Empirical studies: these studies mainly compared LML types or demonstrated the impact of particular variables upon LML. Studies undertaking the former research purpose (contrasting types) employed simulations, field/mail surveys, and econometrics to examine performance or CO2 emissions (e.g. Punakivi et al., 2001). One paper employed a mixed-method approach (case research and modelling) to understand the organisation of the physical distribution processes in omnichannel supply networks (Ishfaq et al., 2016). Empirical studies aiming at the latter research purpose (evidencing impact) used field and laboratory experiments and statistical methods on survey data to examine the interplay between operational strategies and consumer behaviour (e.g. Esper et al., 2003; Boyer and Hult, 2005; Kull et al., 2007). These studies also employed econometrics to examine the effects of cross-channel interventions (e.g. Forman et al., 2009; Gallino and Moreno, 2014). Additionally, a few studies used case research to provide operational guidance via framework development, such as last-mile order fulfilment (Hübner, Kuhn and Wollenburg, 2016) and LML design, to capture the interests of various stakeholders (Harrington et al., 2016).

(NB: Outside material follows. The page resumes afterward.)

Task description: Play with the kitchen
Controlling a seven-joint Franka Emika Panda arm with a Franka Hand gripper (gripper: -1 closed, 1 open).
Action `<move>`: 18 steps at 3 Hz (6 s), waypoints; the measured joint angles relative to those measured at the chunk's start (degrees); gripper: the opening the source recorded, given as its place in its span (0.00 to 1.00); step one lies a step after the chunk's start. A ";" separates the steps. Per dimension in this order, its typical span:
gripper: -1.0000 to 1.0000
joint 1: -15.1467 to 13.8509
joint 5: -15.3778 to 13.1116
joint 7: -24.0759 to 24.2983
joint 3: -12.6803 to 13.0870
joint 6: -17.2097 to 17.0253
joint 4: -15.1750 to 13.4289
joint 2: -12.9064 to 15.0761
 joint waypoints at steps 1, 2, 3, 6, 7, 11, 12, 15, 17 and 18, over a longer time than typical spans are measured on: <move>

Mathematical modelling: studies also employed a variety of mathematical tools and techniques to formulate LML problems and find optimum solutions, mostly for vehicle routing problems (Campbell and Savelsbergh, 2005; McLeod et al., 2006; Aksen and Altinkemer, 2008; Crainic et al., 2009; Wang et al., 2014). In their work, Campbell and Savelsbergh (2006) combined optimisation modelling with simulation to demonstrate the value of incentives. Other studies focused on identifying optimum distribution strategies (e.g. Netessine and Rudi, 2006; Li et al., 2015), inventory rationing policy (Ayanso et al., 2006), delivery time slot pricing (Yang and Strauss, 2017), and formulating new models to capture emerging practices, such as crowd-sourced delivery (Wang et al., 2016).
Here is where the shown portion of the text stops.